• [RECORDS FOR PROCESSING]
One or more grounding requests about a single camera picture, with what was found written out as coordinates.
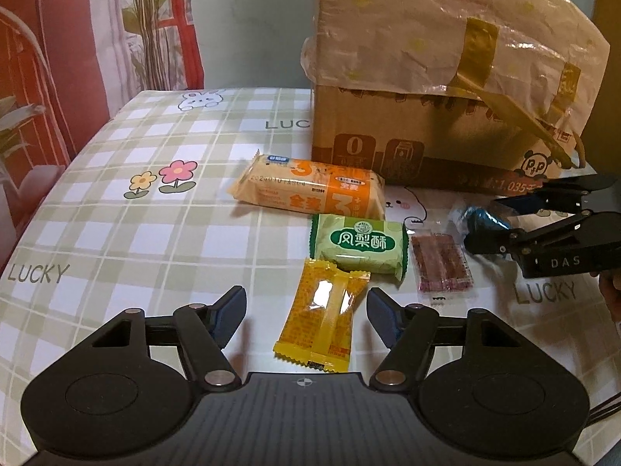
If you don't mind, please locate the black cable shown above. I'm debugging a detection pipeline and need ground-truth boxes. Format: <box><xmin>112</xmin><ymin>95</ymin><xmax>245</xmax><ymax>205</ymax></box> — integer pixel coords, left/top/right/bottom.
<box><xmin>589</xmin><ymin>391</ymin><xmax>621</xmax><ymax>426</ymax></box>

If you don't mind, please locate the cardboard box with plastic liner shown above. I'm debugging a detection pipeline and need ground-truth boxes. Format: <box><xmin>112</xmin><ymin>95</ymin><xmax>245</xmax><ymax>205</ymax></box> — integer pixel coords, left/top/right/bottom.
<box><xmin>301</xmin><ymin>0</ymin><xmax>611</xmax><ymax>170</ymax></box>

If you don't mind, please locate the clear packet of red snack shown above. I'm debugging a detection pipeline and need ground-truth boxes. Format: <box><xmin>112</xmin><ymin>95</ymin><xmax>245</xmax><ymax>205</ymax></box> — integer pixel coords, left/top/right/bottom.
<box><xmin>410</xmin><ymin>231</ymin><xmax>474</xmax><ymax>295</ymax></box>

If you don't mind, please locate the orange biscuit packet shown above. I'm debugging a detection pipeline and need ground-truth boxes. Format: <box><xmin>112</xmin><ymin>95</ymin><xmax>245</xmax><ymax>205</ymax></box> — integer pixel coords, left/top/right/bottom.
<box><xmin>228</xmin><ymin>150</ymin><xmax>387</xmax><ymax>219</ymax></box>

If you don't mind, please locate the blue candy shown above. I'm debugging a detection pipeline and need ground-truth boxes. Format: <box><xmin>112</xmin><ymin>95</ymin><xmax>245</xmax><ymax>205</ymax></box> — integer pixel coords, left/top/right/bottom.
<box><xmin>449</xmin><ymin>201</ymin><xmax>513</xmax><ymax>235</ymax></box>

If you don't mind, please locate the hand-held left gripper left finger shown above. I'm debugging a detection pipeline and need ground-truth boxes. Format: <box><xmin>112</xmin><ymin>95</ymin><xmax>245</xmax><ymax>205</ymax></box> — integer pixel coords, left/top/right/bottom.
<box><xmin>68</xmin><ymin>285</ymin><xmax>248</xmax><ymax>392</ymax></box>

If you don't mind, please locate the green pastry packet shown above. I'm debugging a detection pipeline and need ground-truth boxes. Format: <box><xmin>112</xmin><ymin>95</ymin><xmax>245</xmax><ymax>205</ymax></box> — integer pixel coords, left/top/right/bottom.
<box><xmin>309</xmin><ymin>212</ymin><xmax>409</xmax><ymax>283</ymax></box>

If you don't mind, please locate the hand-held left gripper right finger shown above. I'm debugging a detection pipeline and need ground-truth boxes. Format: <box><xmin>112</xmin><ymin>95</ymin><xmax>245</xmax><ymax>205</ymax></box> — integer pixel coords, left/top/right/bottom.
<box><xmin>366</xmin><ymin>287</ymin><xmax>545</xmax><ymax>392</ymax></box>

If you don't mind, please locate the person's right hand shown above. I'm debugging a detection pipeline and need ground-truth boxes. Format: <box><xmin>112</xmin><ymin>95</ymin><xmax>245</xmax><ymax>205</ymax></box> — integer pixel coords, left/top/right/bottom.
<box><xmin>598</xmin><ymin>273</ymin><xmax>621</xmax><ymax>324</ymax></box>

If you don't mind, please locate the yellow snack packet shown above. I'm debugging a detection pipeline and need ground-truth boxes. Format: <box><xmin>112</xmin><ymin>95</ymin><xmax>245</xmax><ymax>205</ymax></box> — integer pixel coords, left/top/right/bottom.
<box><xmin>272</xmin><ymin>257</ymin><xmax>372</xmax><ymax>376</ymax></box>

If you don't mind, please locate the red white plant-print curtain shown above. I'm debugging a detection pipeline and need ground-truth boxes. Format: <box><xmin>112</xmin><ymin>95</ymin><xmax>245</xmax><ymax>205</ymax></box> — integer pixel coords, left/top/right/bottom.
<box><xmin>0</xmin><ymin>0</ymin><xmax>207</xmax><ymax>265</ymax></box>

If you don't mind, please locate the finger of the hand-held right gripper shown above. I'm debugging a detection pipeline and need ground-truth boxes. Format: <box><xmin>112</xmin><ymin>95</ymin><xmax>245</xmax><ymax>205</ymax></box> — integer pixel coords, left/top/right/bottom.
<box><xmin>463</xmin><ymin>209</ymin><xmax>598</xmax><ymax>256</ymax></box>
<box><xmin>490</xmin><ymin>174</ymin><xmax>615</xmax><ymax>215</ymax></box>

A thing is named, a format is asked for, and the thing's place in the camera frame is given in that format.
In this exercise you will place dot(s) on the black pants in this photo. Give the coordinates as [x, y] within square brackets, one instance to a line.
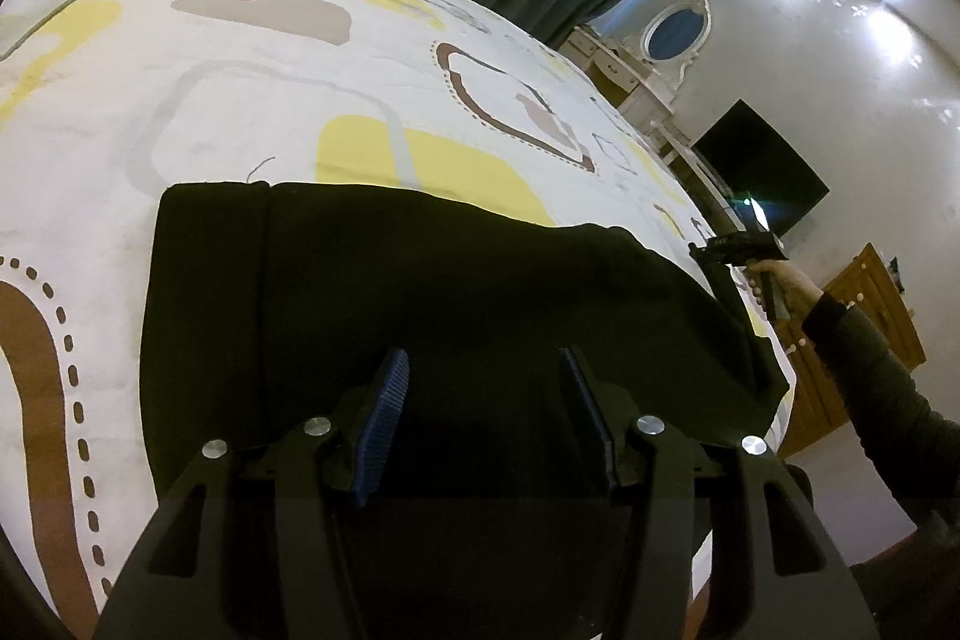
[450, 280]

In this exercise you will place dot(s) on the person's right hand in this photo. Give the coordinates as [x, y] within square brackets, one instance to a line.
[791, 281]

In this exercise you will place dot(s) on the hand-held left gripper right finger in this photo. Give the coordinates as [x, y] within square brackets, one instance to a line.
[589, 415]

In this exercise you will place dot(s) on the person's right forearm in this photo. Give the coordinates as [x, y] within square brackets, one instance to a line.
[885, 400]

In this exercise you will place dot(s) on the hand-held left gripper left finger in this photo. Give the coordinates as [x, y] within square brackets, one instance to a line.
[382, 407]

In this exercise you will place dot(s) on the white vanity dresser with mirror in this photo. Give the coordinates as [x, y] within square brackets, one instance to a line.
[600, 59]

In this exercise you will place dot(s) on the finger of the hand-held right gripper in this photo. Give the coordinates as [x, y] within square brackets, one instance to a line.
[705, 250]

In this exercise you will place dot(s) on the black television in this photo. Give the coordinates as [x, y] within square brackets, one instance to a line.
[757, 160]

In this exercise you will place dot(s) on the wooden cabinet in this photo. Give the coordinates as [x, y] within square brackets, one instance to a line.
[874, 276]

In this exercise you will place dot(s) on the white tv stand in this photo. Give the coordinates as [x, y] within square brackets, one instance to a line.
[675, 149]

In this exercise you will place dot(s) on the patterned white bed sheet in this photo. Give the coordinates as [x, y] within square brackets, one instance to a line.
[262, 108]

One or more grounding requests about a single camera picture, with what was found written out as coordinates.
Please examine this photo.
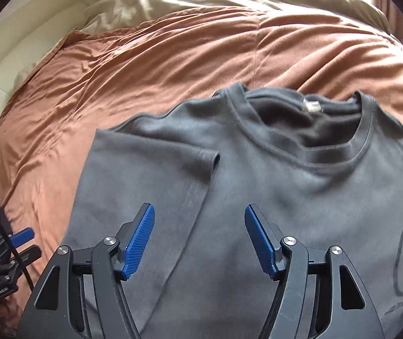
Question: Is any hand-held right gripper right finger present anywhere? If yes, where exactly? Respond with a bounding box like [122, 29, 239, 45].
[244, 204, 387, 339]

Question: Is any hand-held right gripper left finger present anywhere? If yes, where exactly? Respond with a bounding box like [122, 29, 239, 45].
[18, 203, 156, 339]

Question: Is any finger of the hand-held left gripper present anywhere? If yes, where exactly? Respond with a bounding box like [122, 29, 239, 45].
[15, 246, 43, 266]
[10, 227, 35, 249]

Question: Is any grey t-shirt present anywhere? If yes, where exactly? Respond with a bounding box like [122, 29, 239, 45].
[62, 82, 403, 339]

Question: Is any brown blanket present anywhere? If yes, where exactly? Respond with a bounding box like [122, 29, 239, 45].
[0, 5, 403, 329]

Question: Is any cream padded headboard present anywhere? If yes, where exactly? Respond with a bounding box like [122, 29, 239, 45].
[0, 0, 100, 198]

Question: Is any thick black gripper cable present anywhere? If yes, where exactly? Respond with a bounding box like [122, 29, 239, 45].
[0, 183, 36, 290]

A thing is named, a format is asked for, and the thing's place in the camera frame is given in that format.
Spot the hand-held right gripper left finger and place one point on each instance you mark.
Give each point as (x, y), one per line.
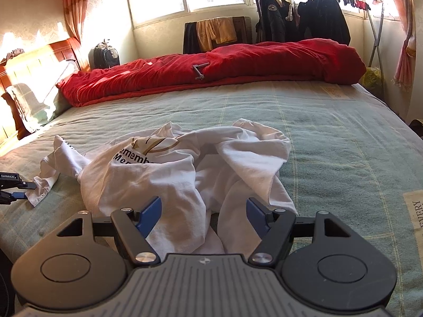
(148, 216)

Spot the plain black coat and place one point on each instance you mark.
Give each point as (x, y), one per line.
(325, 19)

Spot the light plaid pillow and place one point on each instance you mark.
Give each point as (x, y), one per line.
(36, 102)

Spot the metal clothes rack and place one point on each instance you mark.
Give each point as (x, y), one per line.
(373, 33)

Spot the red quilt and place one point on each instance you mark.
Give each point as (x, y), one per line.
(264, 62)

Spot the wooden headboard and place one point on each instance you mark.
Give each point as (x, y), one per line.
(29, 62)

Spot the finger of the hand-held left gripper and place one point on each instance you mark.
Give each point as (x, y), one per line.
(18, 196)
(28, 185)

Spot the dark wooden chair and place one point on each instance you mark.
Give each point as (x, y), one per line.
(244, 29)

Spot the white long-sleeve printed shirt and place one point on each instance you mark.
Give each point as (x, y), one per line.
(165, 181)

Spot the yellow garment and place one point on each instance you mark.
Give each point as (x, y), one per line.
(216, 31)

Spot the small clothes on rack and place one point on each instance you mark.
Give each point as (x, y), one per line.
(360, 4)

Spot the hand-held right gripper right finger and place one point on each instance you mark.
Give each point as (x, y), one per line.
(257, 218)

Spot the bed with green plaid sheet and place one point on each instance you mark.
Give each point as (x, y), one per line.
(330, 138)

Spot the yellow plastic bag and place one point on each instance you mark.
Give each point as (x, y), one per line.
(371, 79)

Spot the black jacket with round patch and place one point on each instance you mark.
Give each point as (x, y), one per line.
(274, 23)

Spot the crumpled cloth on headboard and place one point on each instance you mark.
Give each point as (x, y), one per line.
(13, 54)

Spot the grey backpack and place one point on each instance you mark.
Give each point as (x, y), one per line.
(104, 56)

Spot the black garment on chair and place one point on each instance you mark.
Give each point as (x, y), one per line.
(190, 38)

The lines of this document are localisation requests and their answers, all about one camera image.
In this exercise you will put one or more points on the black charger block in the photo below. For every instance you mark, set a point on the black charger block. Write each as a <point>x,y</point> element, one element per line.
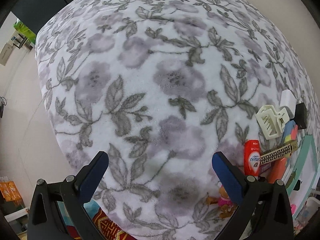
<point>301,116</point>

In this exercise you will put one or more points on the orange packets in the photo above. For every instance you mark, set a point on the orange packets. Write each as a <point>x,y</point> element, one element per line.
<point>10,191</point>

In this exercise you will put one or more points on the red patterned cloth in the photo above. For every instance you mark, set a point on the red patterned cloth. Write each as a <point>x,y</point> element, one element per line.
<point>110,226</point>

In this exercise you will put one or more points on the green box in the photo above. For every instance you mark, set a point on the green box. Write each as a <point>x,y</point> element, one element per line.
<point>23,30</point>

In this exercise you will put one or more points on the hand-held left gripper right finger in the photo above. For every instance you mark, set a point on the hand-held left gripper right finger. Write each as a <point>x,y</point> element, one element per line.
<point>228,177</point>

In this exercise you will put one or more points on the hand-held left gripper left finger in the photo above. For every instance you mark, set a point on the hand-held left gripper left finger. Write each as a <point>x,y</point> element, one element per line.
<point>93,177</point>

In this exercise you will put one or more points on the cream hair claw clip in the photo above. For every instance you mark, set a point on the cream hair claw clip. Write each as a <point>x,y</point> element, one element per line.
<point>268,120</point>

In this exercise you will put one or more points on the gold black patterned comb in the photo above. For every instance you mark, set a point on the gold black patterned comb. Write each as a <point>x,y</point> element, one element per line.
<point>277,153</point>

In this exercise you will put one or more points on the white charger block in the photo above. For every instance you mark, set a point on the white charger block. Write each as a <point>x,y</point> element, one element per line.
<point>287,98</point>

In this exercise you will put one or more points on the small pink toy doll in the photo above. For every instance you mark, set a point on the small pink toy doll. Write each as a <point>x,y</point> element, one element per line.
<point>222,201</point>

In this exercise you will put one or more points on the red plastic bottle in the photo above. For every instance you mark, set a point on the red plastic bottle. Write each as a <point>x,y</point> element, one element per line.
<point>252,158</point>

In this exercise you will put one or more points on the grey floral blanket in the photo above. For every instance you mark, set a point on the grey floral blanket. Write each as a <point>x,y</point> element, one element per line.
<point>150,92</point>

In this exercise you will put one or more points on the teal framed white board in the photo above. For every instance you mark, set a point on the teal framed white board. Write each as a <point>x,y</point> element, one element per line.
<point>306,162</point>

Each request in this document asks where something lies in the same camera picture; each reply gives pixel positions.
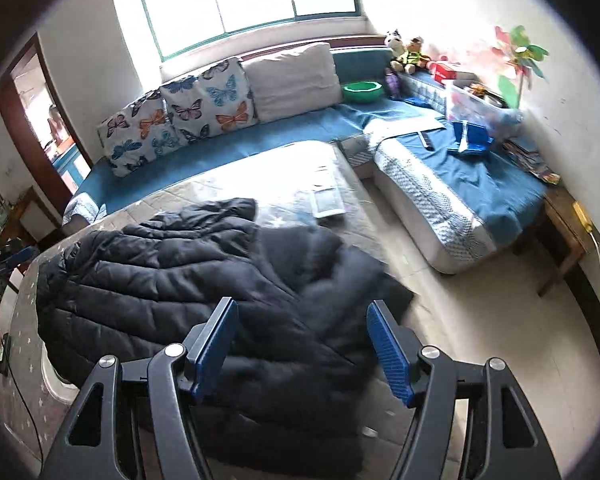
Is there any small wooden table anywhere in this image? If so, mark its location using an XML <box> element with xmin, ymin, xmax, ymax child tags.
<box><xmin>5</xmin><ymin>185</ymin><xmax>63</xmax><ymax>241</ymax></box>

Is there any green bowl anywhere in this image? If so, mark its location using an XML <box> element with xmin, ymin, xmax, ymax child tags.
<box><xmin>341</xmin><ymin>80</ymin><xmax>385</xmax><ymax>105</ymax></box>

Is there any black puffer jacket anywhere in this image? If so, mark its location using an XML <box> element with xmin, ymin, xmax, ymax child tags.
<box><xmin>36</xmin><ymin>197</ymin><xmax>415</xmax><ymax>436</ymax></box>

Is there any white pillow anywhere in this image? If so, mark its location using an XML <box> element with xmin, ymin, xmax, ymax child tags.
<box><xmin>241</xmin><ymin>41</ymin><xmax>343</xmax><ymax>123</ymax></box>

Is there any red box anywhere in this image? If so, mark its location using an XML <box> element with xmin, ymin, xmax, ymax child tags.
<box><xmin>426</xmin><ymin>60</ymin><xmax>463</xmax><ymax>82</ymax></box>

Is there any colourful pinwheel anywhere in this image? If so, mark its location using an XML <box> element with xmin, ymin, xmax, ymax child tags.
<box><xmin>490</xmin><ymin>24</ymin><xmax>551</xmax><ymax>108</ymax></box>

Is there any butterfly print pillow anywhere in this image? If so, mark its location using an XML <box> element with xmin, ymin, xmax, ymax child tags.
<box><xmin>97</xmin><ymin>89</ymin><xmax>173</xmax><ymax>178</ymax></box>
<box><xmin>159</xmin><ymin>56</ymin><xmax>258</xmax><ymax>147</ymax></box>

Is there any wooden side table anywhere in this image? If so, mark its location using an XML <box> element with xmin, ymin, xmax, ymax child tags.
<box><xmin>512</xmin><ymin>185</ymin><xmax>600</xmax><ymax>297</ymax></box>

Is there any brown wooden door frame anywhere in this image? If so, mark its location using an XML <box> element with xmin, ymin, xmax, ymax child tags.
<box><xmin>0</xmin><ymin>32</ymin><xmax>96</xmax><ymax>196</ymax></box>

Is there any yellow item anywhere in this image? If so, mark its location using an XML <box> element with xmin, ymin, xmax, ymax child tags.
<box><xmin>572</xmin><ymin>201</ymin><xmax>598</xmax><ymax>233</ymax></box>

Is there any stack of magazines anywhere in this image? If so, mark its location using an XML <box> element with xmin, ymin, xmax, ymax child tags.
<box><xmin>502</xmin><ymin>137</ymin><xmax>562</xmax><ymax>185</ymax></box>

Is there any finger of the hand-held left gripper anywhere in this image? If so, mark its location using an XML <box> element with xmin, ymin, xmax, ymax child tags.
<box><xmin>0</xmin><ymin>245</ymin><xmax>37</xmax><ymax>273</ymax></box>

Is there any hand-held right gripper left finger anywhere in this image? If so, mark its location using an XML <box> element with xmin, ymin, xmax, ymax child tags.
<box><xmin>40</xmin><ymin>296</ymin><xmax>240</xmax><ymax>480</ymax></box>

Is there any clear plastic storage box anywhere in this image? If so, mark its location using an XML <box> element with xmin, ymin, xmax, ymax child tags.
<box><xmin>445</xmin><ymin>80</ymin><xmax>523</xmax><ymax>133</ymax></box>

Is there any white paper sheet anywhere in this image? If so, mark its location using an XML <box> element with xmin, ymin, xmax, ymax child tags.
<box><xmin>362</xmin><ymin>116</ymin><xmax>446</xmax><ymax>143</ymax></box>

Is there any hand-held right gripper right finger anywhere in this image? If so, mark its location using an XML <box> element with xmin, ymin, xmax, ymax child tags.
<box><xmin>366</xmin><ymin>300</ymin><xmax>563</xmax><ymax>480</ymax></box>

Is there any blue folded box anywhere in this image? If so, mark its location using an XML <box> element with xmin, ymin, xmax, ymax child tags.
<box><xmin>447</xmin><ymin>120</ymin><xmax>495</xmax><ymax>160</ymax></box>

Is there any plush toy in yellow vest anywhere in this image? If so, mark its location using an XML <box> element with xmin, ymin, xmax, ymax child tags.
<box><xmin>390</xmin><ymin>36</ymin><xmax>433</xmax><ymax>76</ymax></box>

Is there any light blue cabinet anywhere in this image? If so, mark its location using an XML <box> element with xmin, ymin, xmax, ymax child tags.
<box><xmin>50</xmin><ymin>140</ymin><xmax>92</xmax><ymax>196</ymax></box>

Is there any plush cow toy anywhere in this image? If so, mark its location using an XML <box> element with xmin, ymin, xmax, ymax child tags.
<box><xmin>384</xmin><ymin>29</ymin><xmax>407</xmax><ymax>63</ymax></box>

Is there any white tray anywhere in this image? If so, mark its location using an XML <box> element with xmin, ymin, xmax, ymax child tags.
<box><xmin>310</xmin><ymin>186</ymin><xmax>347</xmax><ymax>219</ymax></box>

• [WHAT IS EXPECTED]
Please copy exactly the lines from the one that contains "Is there any plush cow" up to and including the final line of the listing above.

• [ANSWER TO THE PROBLEM]
Is there any plush cow toy anywhere in this image? If so, mark its location using an XML <box> element with xmin, ymin, xmax, ymax child tags.
<box><xmin>384</xmin><ymin>29</ymin><xmax>407</xmax><ymax>63</ymax></box>

Is there any white tray anywhere in this image? If so, mark its location using an XML <box> element with xmin, ymin, xmax, ymax child tags.
<box><xmin>310</xmin><ymin>186</ymin><xmax>347</xmax><ymax>219</ymax></box>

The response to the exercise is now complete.